Он стал читать стихи Рылеева, потом Пушкина о декабристах, с восхищением говорил о Перовской, о ее большой любви, о ее романе с Желябовым, как этот красавец-революционер был совсем случайно арестован. Когда его вешали, Перовская сидела в той же тюрьме и после родов умерла. Все сопровождалось стихами, и какими! Стихи лились без конца.
— Вот какими были ваши революционеры! Какой из меня коммунист? Я просто никчемный трусливый заяц!

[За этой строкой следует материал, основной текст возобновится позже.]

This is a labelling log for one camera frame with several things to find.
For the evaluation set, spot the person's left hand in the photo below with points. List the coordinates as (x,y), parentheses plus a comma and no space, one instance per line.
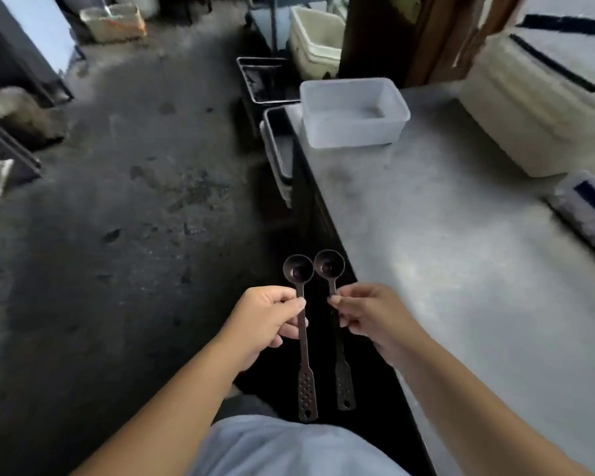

— Дау, кто ваш любимый поэт?
— Лермонтов. Я очень люблю стихи. У нас на курсе в университете была своя поэтесса. Она вышла замуж за иностранца, уехала за границу и погубила свой талант.
— Почему погубила?
— Настоящий поэт может писать стихи только на своем родном языке, находясь на своей родине.
— А ее стихи помните?
— Да, конечно. Вот, к примеру, когда наш профессор Иоффе женился на сокурснице своей дочери:
Иногда испанский замок
Вдруг спускается с небес.
В Иоффе вновь вселился амок
Или проще — русский бес.
Натянувши нос Агнессе и послав развод жене,
В комфортабельном экспрессе
С Асей двинулись в турне.
Как приятно лет на склоне, с капиталом и в чинах,
Развлекаться в Барселоне, забывать о сединах.
Или вот, когда мы студентами совершали турне по побережью Черного моря:
На пляже пламенной Тавриды,
Лишившись средств, ума и сил,
Раздетый Боб у голой Иды
Руки и сердца попросил.
К чему условности салона?
Закатом вспыхнула вода.
И, надевая панталоны,
Она ему шепнула: «Да».
Начав работать над дипломом, я шоколадный цех не оставила, полюбив и цех и людей. Меня на фабрике тоже оценили. С утра до двух часов дня работала над дипломом. С четырех часов дня до двенадцати ночи на второй смене или с двенадцати до восьми на третьей смене. И еще встречалась с Дау. Он всегда меня провожал на ночную смену, а со второй смены всегда встречал. Гуляя через весь Харьков, мы много говорили, больше говорил он. С восторгом слушая его, я начинала понимать убогость своего университетского образования. Историю партии я преподавала в кружках и даже считалась неплохим лектором. А Дау, рассуждая о любом политическом вопросе, цитировал Маркса, Энгельса, Ленина.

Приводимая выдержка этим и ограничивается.